§ Work to complete: If a line below falls between the line with "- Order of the" and the line with "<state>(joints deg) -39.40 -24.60", or is one of those two, output it exactly; output nothing else and no pictures.

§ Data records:
====================
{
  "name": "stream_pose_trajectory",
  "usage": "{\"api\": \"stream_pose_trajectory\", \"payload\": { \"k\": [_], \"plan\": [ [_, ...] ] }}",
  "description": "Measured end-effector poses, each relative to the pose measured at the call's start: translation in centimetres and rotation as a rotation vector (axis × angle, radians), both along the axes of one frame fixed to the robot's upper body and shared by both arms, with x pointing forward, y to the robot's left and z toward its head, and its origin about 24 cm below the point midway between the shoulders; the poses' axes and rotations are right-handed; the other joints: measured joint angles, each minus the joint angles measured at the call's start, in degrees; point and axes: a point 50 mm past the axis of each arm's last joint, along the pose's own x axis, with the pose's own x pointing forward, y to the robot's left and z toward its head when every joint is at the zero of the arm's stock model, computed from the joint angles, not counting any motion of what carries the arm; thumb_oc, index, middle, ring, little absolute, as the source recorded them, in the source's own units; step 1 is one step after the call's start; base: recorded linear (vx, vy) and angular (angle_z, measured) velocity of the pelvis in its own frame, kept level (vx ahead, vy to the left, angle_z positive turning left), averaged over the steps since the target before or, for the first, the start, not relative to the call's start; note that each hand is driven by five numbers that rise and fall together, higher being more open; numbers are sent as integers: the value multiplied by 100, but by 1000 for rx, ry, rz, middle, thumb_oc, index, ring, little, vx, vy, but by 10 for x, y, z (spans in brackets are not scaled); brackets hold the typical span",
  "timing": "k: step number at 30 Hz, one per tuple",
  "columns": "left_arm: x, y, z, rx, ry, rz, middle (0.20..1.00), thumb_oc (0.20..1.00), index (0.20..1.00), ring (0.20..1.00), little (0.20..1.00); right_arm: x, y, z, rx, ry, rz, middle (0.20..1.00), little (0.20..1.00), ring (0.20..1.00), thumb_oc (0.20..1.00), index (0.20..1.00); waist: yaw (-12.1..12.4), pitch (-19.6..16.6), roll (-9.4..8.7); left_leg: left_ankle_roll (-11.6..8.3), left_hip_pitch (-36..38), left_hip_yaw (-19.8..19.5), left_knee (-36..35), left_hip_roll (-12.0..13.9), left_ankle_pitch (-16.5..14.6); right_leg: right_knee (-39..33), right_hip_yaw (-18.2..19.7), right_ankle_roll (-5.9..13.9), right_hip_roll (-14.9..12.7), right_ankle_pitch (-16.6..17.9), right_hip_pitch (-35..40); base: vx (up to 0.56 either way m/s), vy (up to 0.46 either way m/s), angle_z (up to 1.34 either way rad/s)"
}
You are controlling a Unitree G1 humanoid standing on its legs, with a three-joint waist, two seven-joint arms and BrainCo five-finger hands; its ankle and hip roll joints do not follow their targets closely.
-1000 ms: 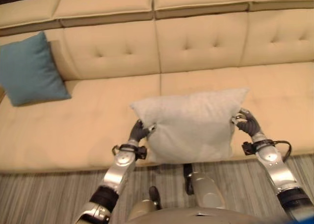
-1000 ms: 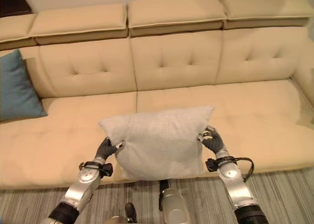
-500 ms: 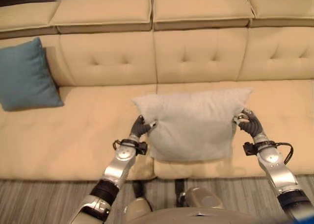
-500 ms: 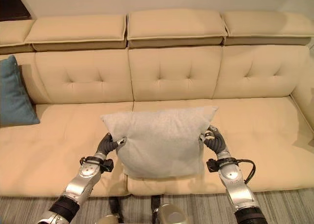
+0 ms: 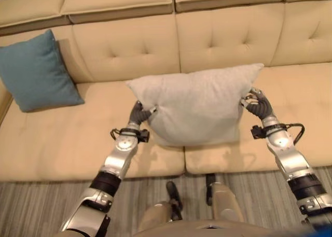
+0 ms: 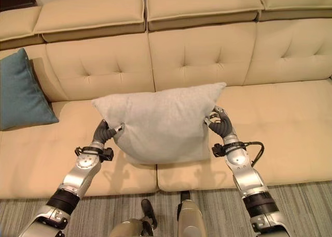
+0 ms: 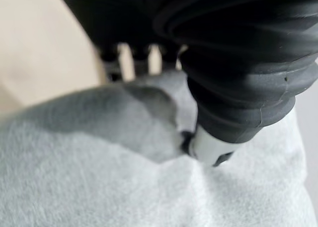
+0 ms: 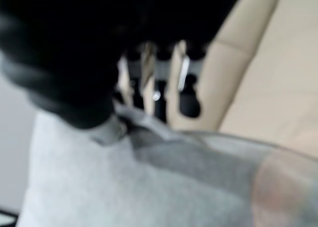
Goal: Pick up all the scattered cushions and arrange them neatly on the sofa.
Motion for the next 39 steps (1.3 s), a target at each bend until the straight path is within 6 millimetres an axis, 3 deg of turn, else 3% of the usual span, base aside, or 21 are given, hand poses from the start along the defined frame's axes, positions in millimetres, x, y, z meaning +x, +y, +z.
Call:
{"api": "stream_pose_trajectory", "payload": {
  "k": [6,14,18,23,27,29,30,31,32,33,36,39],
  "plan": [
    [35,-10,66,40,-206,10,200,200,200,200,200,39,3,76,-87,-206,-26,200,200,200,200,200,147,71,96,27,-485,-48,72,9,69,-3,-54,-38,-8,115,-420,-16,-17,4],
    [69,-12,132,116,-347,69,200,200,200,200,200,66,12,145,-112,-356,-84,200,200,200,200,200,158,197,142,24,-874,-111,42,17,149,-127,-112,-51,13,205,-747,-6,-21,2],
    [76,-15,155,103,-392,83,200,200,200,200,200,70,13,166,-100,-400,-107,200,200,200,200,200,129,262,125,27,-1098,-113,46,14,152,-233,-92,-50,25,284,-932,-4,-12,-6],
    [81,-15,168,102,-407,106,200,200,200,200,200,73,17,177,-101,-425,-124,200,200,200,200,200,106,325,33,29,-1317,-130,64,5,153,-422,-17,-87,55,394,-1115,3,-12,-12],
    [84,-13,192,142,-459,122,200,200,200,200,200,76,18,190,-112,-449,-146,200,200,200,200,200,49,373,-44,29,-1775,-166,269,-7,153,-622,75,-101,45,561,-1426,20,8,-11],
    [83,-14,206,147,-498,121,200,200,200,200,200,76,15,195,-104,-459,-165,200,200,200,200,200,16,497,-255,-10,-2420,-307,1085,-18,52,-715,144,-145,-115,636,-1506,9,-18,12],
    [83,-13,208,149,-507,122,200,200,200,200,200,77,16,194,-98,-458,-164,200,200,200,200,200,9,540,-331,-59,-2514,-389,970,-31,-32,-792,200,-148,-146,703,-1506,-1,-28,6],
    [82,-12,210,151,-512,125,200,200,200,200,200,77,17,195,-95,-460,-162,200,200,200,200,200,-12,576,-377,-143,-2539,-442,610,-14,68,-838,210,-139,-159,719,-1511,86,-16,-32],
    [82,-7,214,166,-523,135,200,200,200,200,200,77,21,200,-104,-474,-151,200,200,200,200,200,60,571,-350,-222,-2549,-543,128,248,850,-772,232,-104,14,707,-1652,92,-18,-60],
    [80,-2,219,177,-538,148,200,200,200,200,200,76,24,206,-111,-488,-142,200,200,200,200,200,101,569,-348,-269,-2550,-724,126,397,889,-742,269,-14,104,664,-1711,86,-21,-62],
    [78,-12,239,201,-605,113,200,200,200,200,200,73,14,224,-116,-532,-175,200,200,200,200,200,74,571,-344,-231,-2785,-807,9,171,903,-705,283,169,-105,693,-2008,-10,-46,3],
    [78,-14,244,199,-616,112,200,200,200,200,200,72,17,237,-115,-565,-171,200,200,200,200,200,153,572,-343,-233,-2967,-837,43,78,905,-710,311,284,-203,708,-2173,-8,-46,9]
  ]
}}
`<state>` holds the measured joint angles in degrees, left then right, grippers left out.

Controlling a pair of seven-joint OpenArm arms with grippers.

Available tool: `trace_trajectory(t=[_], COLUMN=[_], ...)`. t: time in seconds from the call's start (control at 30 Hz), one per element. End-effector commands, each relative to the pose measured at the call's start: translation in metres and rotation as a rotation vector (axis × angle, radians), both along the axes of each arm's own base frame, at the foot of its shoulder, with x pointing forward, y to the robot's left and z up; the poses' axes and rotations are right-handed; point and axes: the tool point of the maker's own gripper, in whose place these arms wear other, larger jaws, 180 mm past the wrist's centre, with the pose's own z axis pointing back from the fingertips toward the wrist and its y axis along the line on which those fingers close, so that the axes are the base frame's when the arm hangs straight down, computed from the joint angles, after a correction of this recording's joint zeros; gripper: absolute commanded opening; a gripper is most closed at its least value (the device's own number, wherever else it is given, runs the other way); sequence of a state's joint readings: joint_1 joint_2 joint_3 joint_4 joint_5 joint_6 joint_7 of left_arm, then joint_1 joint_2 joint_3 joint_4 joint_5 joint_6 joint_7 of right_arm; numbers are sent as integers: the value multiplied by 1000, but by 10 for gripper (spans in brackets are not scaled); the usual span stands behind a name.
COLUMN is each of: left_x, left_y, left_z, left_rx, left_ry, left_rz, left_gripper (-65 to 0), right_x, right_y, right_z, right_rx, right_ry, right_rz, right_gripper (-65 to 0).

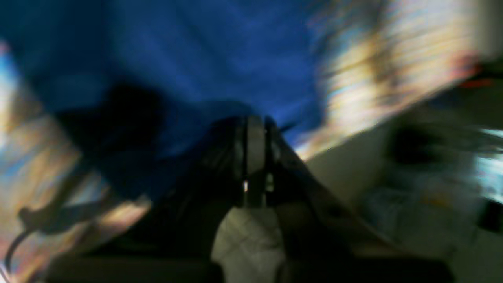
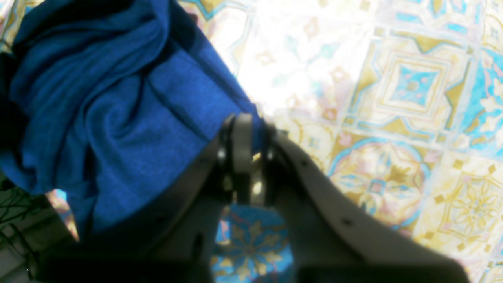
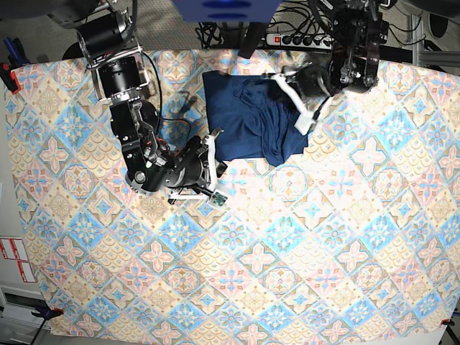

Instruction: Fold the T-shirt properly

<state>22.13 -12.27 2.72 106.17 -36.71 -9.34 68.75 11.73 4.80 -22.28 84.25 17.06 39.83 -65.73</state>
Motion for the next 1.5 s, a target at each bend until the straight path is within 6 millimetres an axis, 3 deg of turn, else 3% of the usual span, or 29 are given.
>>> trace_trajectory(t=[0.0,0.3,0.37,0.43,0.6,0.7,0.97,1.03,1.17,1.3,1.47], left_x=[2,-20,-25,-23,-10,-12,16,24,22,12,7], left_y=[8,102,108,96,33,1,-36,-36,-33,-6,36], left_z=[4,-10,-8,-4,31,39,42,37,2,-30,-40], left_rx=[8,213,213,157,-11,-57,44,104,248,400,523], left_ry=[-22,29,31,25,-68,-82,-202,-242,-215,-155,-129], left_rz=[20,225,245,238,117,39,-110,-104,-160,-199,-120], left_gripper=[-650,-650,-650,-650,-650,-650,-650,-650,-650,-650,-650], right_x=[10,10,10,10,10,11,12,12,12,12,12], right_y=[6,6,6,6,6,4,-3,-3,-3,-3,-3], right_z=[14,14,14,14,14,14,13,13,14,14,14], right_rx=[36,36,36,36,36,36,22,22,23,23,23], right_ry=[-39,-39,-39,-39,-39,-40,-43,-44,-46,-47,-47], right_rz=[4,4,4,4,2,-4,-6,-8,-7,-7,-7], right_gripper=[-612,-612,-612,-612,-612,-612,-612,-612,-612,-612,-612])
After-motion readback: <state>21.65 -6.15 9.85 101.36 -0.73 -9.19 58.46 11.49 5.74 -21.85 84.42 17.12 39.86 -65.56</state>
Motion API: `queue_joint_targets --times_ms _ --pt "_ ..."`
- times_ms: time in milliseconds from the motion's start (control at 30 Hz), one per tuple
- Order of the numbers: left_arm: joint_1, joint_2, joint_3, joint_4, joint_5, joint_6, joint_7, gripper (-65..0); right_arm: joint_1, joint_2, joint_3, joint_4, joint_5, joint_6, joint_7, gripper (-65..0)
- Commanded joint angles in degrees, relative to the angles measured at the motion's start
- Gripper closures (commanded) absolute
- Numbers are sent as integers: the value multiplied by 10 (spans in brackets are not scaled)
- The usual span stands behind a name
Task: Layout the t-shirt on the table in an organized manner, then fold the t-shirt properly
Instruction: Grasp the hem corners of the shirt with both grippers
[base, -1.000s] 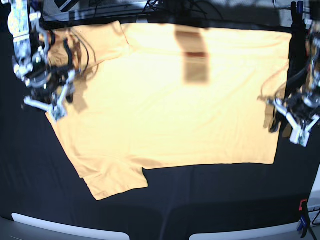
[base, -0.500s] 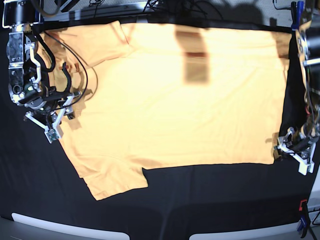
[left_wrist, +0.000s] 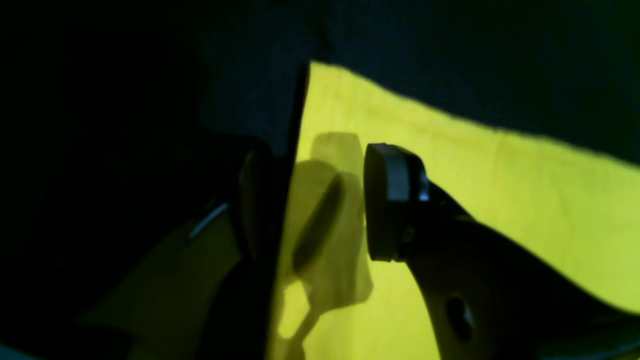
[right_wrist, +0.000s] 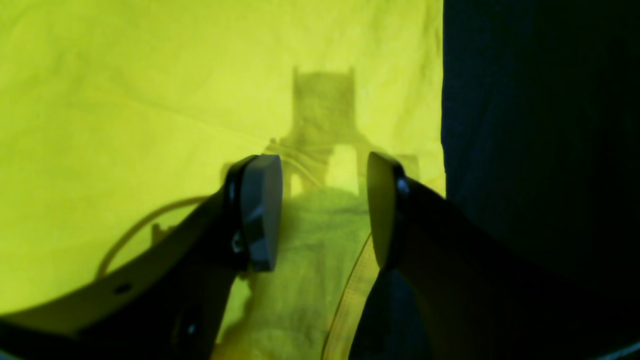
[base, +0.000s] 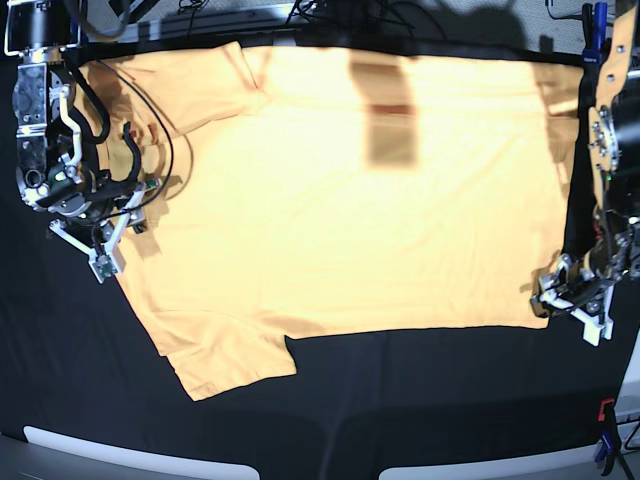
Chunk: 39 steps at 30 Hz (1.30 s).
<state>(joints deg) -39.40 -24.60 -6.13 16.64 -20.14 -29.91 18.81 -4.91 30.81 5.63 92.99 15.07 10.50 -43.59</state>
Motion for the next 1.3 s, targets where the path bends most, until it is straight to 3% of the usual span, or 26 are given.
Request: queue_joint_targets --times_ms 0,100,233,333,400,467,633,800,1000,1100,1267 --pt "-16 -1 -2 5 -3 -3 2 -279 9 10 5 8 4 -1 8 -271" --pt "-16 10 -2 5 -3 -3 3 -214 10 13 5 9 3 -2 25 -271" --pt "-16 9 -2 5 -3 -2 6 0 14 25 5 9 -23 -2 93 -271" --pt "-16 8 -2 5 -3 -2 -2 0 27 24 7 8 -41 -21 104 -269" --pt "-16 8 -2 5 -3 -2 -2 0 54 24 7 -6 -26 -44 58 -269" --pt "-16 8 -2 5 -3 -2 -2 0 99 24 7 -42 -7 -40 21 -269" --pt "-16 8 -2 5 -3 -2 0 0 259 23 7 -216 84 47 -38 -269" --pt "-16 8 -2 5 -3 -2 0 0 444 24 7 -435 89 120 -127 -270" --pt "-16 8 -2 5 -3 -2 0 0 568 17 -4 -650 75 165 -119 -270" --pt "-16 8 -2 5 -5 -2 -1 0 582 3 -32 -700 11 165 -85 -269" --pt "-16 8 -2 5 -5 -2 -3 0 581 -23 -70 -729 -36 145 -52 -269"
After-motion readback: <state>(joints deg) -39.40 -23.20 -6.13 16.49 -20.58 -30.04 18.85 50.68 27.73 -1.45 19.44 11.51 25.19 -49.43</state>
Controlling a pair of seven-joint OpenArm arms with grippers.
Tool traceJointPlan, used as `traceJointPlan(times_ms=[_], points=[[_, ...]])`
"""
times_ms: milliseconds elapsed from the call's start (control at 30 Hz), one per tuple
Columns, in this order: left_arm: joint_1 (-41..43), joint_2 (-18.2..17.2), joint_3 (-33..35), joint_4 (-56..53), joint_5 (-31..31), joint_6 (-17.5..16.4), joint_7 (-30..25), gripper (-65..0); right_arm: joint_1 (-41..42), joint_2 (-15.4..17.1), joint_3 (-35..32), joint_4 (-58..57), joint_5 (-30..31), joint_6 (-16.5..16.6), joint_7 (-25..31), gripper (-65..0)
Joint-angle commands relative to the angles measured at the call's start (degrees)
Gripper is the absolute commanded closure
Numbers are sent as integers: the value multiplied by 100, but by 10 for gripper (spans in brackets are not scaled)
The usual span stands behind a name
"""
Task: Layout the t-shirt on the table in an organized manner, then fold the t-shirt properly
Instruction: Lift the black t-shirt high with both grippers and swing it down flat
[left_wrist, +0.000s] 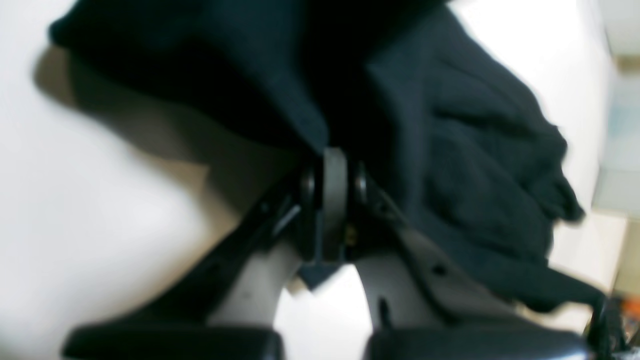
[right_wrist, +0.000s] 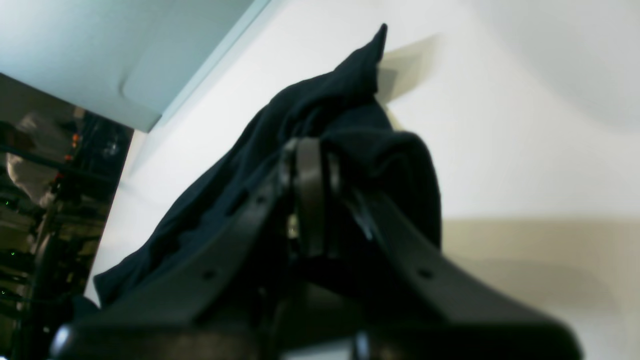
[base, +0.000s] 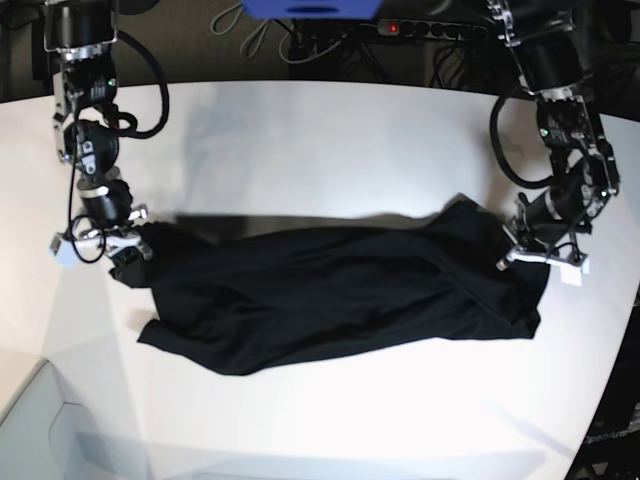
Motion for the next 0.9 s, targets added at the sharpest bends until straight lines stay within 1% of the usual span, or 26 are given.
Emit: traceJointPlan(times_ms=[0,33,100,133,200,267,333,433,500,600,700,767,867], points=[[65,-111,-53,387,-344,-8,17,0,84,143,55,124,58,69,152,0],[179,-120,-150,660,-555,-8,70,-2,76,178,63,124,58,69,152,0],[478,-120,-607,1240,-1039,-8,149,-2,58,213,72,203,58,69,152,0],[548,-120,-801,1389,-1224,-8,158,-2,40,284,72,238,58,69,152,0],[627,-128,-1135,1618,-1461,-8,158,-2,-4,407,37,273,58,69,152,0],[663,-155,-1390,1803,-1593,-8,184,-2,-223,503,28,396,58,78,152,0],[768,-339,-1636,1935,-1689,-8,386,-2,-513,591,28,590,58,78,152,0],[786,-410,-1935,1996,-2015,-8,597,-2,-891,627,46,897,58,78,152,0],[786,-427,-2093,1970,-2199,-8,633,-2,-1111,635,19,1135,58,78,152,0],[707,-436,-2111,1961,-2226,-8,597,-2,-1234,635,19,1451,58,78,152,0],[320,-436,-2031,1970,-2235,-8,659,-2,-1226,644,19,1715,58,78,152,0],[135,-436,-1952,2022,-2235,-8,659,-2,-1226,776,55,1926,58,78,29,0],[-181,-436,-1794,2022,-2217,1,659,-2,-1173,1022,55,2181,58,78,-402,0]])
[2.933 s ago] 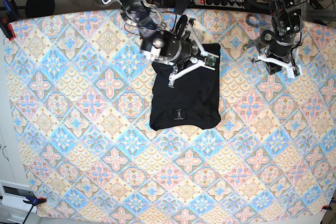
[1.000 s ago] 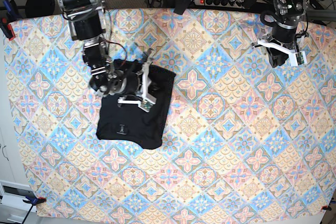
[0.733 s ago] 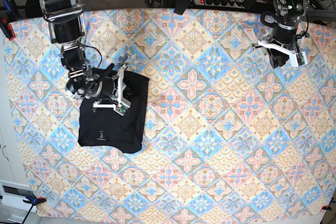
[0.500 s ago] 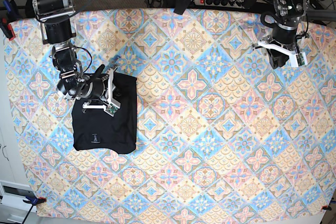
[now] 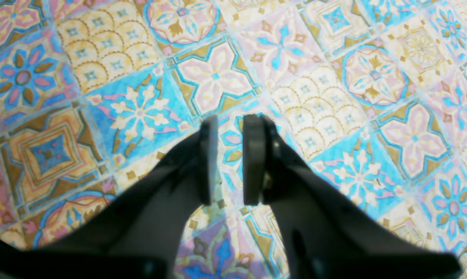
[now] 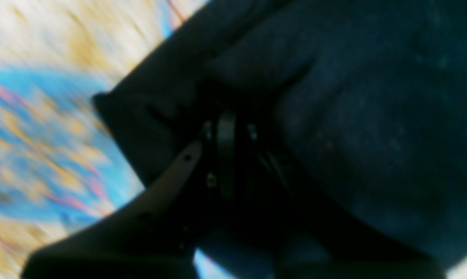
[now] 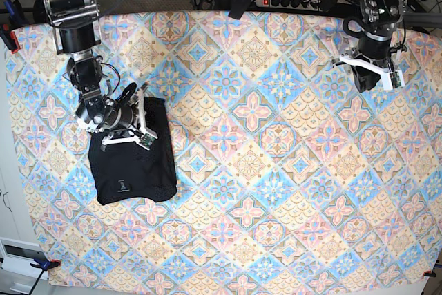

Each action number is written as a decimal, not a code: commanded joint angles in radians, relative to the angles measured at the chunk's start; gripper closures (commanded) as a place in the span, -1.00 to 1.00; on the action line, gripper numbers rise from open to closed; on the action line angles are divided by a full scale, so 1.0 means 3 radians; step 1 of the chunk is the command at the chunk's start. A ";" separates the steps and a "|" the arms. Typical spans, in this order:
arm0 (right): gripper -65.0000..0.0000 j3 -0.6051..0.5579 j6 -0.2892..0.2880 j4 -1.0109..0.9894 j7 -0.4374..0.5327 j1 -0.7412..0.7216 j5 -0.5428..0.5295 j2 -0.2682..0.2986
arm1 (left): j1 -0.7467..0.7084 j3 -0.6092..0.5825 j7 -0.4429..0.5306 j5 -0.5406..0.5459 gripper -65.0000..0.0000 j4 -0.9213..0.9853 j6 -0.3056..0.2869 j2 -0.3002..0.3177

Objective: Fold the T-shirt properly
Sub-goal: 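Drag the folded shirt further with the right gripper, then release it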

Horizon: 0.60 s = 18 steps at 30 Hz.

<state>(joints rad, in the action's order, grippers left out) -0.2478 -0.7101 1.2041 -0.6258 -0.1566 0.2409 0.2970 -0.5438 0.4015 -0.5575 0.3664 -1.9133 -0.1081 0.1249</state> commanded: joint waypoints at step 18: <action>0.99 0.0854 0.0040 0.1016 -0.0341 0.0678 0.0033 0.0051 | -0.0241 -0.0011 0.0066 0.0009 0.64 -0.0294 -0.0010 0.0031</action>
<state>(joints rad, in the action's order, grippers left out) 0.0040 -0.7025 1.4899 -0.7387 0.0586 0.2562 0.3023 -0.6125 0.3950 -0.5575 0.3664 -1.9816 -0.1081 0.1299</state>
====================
§ The answer:
- Order of the numbers: left_arm: joint_1, joint_2, joint_3, joint_4, joint_5, joint_6, joint_7, gripper (-65..0); right_arm: joint_1, joint_2, joint_3, joint_4, joint_5, joint_6, joint_7, gripper (-65..0)
- Commanded joint angles in degrees, relative to the angles measured at the motion's start
- Gripper closures (commanded) absolute
- Numbers are sent as integers: the value multiplied by 10 (spans in brackets are not scaled)
- The usual span stands behind a name
Task: Layout the t-shirt on the table in an organized manner, then fold the t-shirt properly
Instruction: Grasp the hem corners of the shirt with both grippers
[base, -1.000s] 
[base, -0.500s] 
[left_wrist, +0.000s] 
[right_wrist, +0.000s] 
[base, +0.000s] 
Chunk: 39 steps at 30 Hz (1.30 s).
<state>(joints deg) -39.40 -24.60 -6.13 16.64 -20.14 -29.91 18.81 -4.91 30.81 5.63 92.99 15.07 10.50 -43.59</state>

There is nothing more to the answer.